#### [What to do]
Leave out every picture and set down, exactly, the lines below from the one holding "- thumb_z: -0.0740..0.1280" up to and including the one holding "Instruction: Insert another".

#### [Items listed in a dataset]
————————
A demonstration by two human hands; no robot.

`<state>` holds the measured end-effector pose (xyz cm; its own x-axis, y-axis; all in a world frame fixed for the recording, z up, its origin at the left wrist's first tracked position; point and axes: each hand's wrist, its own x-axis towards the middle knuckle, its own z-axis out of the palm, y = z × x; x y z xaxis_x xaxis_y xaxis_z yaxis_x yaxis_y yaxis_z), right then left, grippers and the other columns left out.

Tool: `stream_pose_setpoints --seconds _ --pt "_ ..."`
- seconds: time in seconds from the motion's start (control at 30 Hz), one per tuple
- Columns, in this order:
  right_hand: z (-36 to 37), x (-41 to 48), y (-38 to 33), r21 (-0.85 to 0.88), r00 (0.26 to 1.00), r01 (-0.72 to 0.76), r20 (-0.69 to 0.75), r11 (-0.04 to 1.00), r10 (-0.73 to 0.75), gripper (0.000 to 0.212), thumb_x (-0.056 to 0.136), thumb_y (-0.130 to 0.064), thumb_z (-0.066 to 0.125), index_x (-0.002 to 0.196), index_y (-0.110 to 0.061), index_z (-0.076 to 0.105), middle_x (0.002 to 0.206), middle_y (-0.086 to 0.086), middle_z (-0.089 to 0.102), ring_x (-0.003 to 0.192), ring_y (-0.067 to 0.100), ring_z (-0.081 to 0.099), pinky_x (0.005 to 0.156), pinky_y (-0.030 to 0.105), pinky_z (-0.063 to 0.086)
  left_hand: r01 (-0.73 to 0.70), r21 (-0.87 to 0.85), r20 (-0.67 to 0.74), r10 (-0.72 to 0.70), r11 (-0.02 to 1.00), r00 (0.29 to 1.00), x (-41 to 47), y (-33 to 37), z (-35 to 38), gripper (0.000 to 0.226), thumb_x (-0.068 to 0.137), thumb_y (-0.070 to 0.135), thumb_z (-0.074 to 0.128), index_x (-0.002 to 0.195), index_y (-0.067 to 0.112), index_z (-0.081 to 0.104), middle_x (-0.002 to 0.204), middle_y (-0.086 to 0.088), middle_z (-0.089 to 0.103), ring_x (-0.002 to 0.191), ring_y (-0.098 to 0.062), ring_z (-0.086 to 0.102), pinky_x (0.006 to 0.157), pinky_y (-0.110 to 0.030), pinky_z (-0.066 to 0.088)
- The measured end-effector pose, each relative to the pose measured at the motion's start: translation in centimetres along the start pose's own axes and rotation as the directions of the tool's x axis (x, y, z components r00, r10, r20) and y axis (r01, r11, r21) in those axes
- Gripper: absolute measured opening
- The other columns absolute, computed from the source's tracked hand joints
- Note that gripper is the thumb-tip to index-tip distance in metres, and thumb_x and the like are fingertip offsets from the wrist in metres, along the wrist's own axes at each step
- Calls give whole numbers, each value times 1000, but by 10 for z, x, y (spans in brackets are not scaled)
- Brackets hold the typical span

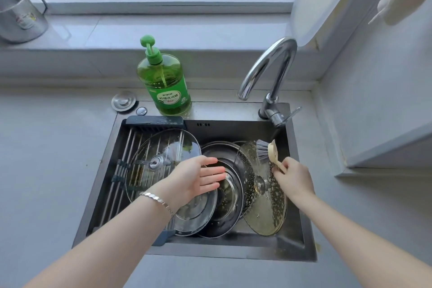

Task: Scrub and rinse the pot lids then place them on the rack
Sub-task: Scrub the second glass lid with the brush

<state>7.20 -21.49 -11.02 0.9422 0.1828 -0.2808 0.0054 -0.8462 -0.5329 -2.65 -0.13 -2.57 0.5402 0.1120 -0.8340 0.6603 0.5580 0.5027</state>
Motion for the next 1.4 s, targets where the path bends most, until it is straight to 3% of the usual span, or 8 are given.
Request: stream_pose_setpoints --seconds 0.2,0.47,0.7,0.93,1.03,1.17,1.33,1.4 --pt "26 11 23 42 978 -198 69 979 195 26 87 -19 61 68 -14 44 68 2 51 68 24 47 49 26 29 -23 58 -9 23 998 1000 6 0 -3 23 98 13 41 116 8 54 103 -14 68 95 -26 66 84 -35 52" --pt "49 14 39 -194 920 -357 95 914 380 9 91 -15 53 97 -8 53 99 14 61 79 27 51 65 29 40 -19 95 -73 26 995 997 9 6 -8 23 97 14 45 117 8 54 102 -13 68 91 -23 67 77 -32 54" --pt "38 18 37 -266 918 -325 143 907 371 29 88 -1 43 109 -12 60 110 13 61 101 31 58 77 30 43 -9 132 -96 22 991 995 8 -3 -12 20 97 13 45 114 9 56 102 -12 69 93 -24 67 78 -34 54" --pt "15 15 -14 -61 968 -147 194 987 157 19 92 -15 47 96 -10 64 90 10 63 83 31 56 66 29 41 -20 139 -137 39 990 990 4 2 -26 23 97 11 46 117 6 55 107 -15 66 97 -28 65 83 -37 52" --pt "14 10 -61 71 957 -68 287 995 45 19 91 -18 47 89 -12 65 81 5 66 71 25 60 62 30 45 -112 180 -204 148 977 968 3 20 -34 20 97 8 44 112 6 57 104 -14 67 88 -25 66 81 -36 53" --pt "14 9 -132 293 932 -43 355 955 -67 25 96 -24 43 76 -15 57 74 2 63 51 10 51 46 17 40 -373 373 -311 493 850 813 -4 71 -46 23 94 1 43 110 9 57 108 -12 65 91 -19 64 85 -35 53" --pt "23 25 -211 561 895 -279 446 779 -1 42 101 -38 29 96 -9 59 58 1 43 43 11 38 34 17 28 -491 788 -148 890 370 432 -8 152 -62 39 93 5 44 131 12 47 134 -5 52 121 -17 48 99 -26 37" --pt "29 31 -237 618 869 -320 494 718 -37 45 101 -40 28 95 -8 58 55 0 38 42 10 32 33 15 24 -451 868 -30 929 207 369 -2 186 -69 45 96 9 42 140 13 38 148 -3 37 137 -15 32 108 -23 24"
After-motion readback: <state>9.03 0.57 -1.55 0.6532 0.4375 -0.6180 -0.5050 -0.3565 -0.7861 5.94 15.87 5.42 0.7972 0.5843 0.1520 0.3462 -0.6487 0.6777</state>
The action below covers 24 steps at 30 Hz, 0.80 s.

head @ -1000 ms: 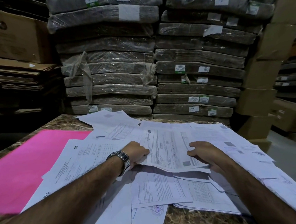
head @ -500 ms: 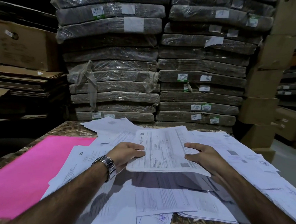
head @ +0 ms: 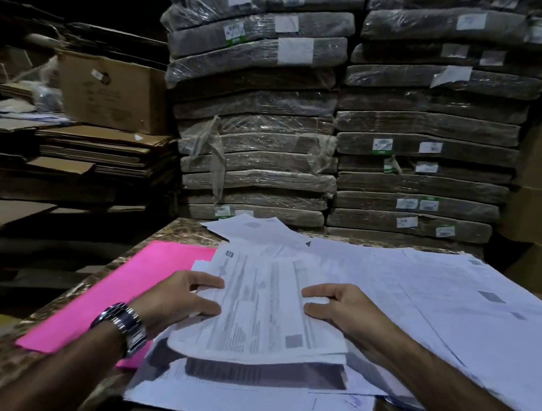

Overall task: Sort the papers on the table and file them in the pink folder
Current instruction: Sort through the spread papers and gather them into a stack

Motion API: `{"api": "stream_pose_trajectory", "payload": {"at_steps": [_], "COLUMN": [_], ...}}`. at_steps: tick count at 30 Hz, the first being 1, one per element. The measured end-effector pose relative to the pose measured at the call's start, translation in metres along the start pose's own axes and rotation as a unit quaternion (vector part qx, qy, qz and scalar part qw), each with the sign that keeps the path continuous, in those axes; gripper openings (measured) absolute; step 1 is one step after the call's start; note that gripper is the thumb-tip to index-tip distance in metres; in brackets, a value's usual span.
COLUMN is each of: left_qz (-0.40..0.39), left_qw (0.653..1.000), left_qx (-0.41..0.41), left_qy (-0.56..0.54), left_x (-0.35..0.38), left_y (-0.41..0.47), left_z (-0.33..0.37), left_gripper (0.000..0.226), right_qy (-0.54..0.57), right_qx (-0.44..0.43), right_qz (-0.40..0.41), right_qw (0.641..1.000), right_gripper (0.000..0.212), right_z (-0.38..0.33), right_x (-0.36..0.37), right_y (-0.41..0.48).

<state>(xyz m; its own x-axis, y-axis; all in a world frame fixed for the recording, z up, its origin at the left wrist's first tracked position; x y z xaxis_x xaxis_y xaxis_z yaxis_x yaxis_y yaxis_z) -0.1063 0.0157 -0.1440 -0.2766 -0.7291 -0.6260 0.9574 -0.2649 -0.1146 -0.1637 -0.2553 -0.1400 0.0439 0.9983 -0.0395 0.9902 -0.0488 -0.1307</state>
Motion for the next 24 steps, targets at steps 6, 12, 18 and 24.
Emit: {"api": "stream_pose_trajectory", "payload": {"at_steps": [6,12,18,24], "left_qz": [0.005,0.022,0.028,0.048], "left_qw": [0.998,0.987,0.962,0.947], "left_qx": [-0.042,-0.046,-0.048,-0.060], "left_qy": [0.054,0.150,0.269,0.313], "left_x": [-0.019,-0.020,-0.022,-0.021], "left_y": [-0.024,-0.030,-0.027,-0.018], "left_z": [-0.031,-0.033,-0.027,-0.026], "left_gripper": [0.053,0.065,0.065,0.065], "right_qy": [-0.064,-0.164,-0.254,-0.292], "right_qx": [0.008,-0.015,-0.020,-0.012], "right_qz": [-0.031,-0.045,-0.022,0.012], "right_qw": [0.997,0.985,0.967,0.956], "right_gripper": [0.028,0.035,0.046,0.058], "right_z": [0.013,0.015,0.012,0.003], "right_x": [0.037,0.048,0.044,0.041], "right_y": [-0.002,-0.005,-0.009,-0.009]}}
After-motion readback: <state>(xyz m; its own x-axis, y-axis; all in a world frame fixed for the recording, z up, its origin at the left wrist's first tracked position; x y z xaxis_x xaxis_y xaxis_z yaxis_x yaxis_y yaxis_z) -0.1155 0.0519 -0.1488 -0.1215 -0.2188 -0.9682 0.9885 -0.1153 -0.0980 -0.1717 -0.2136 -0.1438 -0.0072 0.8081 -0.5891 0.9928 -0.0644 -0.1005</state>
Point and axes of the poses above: each hand's wrist, its own y-axis towards the middle knuckle, its own x-axis out of the palm, z = x × y, the point moved 4 cm from there along y, towards the middle knuckle, and after that the axes turned 14 degrees about y, right-handed, at the moved point
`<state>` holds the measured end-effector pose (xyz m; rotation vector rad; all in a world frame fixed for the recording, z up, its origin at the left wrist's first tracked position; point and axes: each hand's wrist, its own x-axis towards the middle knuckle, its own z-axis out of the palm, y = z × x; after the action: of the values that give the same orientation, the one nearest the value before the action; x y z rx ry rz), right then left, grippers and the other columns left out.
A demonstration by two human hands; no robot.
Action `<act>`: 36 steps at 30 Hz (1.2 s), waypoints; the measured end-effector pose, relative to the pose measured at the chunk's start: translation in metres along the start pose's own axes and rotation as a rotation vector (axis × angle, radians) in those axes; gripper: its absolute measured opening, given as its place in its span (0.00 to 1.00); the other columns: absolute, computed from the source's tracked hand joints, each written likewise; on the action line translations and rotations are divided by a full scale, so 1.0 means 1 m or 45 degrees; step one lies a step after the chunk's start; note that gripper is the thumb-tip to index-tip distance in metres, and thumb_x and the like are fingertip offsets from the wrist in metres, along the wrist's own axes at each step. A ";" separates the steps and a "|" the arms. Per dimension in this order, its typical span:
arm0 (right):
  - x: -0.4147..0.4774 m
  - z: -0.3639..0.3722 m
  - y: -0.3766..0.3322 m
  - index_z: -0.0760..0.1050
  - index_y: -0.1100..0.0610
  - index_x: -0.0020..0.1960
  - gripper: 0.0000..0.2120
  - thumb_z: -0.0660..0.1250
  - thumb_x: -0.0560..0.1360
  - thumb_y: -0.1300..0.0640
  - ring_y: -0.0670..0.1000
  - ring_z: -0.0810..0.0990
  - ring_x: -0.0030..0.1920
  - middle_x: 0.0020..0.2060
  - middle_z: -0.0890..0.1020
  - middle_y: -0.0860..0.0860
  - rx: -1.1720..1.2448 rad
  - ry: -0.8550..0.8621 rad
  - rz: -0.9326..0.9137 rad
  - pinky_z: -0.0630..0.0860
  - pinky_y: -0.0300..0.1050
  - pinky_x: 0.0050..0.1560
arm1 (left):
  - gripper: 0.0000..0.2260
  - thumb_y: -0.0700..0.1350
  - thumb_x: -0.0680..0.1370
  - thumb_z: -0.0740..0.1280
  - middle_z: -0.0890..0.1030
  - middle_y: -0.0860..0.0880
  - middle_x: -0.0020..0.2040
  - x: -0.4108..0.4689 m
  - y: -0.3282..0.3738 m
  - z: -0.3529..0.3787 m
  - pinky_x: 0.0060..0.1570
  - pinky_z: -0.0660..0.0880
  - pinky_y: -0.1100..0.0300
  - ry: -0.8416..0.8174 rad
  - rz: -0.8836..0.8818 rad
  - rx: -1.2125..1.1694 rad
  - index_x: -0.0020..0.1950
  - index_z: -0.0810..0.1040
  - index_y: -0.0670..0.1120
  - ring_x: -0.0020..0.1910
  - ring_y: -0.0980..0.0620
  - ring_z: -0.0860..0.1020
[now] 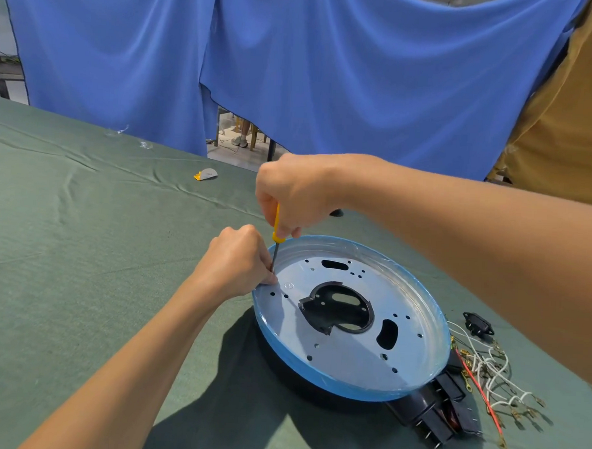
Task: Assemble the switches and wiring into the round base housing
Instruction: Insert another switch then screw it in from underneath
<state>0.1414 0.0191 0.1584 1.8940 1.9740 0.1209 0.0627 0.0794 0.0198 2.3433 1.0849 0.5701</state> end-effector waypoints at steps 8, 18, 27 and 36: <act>0.015 0.010 -0.002 0.73 0.58 0.34 0.13 0.63 0.78 0.60 0.41 0.77 0.23 0.24 0.81 0.48 0.179 0.074 0.162 0.71 0.32 0.23 | 0.05 0.44 0.68 0.78 0.82 0.48 0.33 -0.001 -0.001 0.000 0.32 0.67 0.60 -0.006 0.042 0.009 0.34 0.85 0.48 0.39 0.46 0.78; 0.013 0.005 0.002 0.71 0.64 0.43 0.10 0.58 0.81 0.61 0.50 0.79 0.26 0.28 0.80 0.56 0.528 -0.111 0.272 0.76 0.38 0.28 | 0.04 0.46 0.68 0.79 0.83 0.52 0.33 0.000 -0.004 0.000 0.33 0.72 0.63 0.036 0.049 -0.258 0.40 0.87 0.47 0.38 0.51 0.78; 0.022 0.004 -0.003 0.73 0.60 0.35 0.14 0.62 0.79 0.59 0.49 0.73 0.24 0.23 0.78 0.50 0.319 -0.082 0.210 0.71 0.37 0.29 | 0.06 0.44 0.74 0.74 0.83 0.38 0.38 0.003 -0.009 0.001 0.35 0.67 0.57 -0.078 0.120 -0.246 0.40 0.87 0.43 0.34 0.50 0.69; 0.027 0.005 -0.002 0.73 0.66 0.62 0.16 0.51 0.81 0.64 0.45 0.72 0.28 0.34 0.76 0.53 0.717 -0.242 0.503 0.69 0.32 0.27 | 0.07 0.50 0.66 0.80 0.86 0.50 0.38 -0.008 -0.001 0.005 0.45 0.79 0.44 0.398 0.101 -0.484 0.42 0.87 0.53 0.42 0.45 0.83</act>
<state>0.1416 0.0441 0.1473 2.5176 1.5881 -0.5408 0.0607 0.0723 0.0142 2.0120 0.9162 1.0983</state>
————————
#### [Output of the task]
  - thumb_z: -0.0740..0.1280
  - middle_z: -0.0890..0.1030
  - middle_y: -0.0860..0.0880
  - middle_x: -0.0020..0.2040
  - x: -0.4108..0.4689 m
  - y: -0.3282..0.3738 m
  - z: -0.3529..0.3787 m
  - pinky_x: 0.0060..0.1570
  - pinky_z: -0.0660..0.0880
  - pinky_y: -0.1100..0.0300
  - ry: -0.8416..0.8174 rad
  - rz: -0.8836..0.8818 rad
  - rx: -1.2125..1.1694 rad
  - index_x: -0.0020..0.1950
  - index_z: -0.0810..0.1040
  - index_y: -0.0670..0.1120
  - ring_x: -0.0020..0.1910
  - ring_y: -0.0980..0.0620
  - ring_z: -0.0860..0.1020
[now] 
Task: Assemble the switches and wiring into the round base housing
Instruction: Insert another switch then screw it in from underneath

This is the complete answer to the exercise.